(Brief):
Would you write out all the records again, exactly?

● ● ●

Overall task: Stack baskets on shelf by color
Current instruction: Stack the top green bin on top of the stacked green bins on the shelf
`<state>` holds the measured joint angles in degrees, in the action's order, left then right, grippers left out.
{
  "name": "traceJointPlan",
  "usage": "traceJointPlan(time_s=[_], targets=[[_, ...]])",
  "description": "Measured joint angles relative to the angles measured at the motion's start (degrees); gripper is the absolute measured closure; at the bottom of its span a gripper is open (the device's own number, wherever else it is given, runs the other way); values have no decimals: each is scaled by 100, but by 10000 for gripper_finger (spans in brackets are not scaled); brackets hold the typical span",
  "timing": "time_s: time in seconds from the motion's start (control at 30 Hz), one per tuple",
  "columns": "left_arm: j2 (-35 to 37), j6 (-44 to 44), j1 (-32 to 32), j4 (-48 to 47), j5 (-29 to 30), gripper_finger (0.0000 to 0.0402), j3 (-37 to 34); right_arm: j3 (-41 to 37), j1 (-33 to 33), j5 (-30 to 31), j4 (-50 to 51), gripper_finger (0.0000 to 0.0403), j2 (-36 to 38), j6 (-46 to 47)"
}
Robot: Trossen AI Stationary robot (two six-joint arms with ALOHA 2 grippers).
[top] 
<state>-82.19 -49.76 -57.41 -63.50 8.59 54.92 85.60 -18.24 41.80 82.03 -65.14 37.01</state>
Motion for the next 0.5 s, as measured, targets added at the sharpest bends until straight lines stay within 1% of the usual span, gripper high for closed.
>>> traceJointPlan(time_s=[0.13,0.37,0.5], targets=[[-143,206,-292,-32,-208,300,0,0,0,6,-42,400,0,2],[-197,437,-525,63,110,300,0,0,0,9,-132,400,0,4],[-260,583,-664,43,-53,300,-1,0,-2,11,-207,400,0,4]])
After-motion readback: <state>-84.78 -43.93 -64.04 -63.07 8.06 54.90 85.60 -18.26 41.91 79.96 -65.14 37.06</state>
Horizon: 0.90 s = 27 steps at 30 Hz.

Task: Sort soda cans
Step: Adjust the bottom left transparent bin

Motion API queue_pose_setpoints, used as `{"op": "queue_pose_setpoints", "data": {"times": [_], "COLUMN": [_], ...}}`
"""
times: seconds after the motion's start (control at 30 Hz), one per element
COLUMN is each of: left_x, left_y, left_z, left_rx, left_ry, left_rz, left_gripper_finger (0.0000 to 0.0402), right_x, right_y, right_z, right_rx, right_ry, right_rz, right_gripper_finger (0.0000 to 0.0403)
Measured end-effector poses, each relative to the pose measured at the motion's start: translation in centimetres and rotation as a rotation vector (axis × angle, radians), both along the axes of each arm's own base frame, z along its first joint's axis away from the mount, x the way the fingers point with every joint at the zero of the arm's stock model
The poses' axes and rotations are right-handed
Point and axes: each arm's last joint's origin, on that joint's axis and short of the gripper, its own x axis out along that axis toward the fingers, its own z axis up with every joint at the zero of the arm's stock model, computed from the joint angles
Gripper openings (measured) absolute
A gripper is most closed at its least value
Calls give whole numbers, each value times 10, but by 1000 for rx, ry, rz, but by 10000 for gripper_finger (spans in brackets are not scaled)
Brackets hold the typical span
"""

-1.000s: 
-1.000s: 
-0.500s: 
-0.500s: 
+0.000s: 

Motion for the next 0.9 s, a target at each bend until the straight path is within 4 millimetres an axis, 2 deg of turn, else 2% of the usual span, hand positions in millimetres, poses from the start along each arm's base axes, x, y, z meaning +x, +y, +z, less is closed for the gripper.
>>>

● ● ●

(Result):
Overall task: Stack baskets on shelf by color
Current instruction: Stack the top green bin on top of the stacked green bins on the shelf
`<state>` holds the measured joint angles in degrees, in the action's order, left then right, grippers left out.
{
  "name": "traceJointPlan",
  "usage": "traceJointPlan(time_s=[_], targets=[[_, ...]])",
  "description": "Measured joint angles relative to the angles measured at the motion's start (degrees); gripper is the absolute measured closure; at the bottom of its span a gripper is open (the device's own number, wherever else it is given, runs the other way); values have no decimals: each is scaled by 100, but by 10000 for gripper_finger (spans in brackets are not scaled); brackets hold the typical span",
  "timing": "time_s: time in seconds from the motion's start (control at 30 Hz), one per tuple",
  "columns": "left_arm: j2 (-35 to 37), j6 (-44 to 44), j1 (-32 to 32), j4 (-48 to 47), j5 (-29 to 30), gripper_finger (0.0000 to 0.0402), j3 (-37 to 34); right_arm: j3 (-41 to 37), j1 (-33 to 33), j5 (-30 to 31), j4 (-50 to 51), gripper_finger (0.0000 to 0.0403), j2 (-36 to 38), j6 (-46 to 47)"
}
Robot: Trossen AI Stationary robot (two six-joint arms with ALOHA 2 grippers).
[top] 
<state>-82.19 -49.76 -57.41 -63.50 8.59 54.92 85.60 -18.24 41.80 82.03 -65.14 37.01</state>
Motion for the next 0.5 s, as measured, targets added at the sharpest bends until straight lines stay within 1% of the usual span, gripper high for closed.
>>> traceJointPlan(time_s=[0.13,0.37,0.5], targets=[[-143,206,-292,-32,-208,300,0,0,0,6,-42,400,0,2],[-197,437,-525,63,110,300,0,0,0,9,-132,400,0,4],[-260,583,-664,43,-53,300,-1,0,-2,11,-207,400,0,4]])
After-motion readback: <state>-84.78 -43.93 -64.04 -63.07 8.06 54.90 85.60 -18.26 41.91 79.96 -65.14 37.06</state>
Horizon: 0.90 s = 27 steps at 30 Hz.

Task: Sort soda cans
Step: Adjust the bottom left transparent bin

Motion API queue_pose_setpoints, used as `{"op": "queue_pose_setpoints", "data": {"times": [_], "COLUMN": [_], ...}}`
"""
times: seconds after the motion's start (control at 30 Hz), one per element
COLUMN is each of: left_x, left_y, left_z, left_rx, left_ry, left_rz, left_gripper_finger (0.0000 to 0.0402), right_x, right_y, right_z, right_rx, right_ry, right_rz, right_gripper_finger (0.0000 to 0.0403)
Measured end-effector poses, each relative to the pose measured at the motion's start: translation in centimetres and rotation as a rotation vector (axis × angle, radians), both along the axes of each arm's own base frame, z along its first joint's axis away from the mount, x the way the fingers point with every joint at the zero of the arm's stock model
The poses' axes and rotations are right-handed
Point and axes: each arm's last joint's origin, on that joint's axis and short of the gripper, its own x axis out along that axis toward the fingers, its own z axis up with every joint at the zero of the arm's stock model, computed from the joint angles
Gripper openings (measured) absolute
A gripper is most closed at its least value
Calls give whole numbers, each value times 10, but by 1000 for rx, ry, rz, but by 10000 for gripper_finger (spans in brackets are not scaled)
Brackets hold the typical span
"""

-1.000s: 
-1.000s: 
-0.500s: 
-0.500s: 
+0.000s: 

Motion for the next 0.9 s, a target at each bend until the straight path is within 4 millimetres an axis, 2 deg of turn, else 2% of the usual span, hand positions in millimetres, poses from the start along each arm's base axes, x, y, z meaning +x, +y, +z, less is closed for the gripper.
>>>

With this, there is nothing more to the exercise.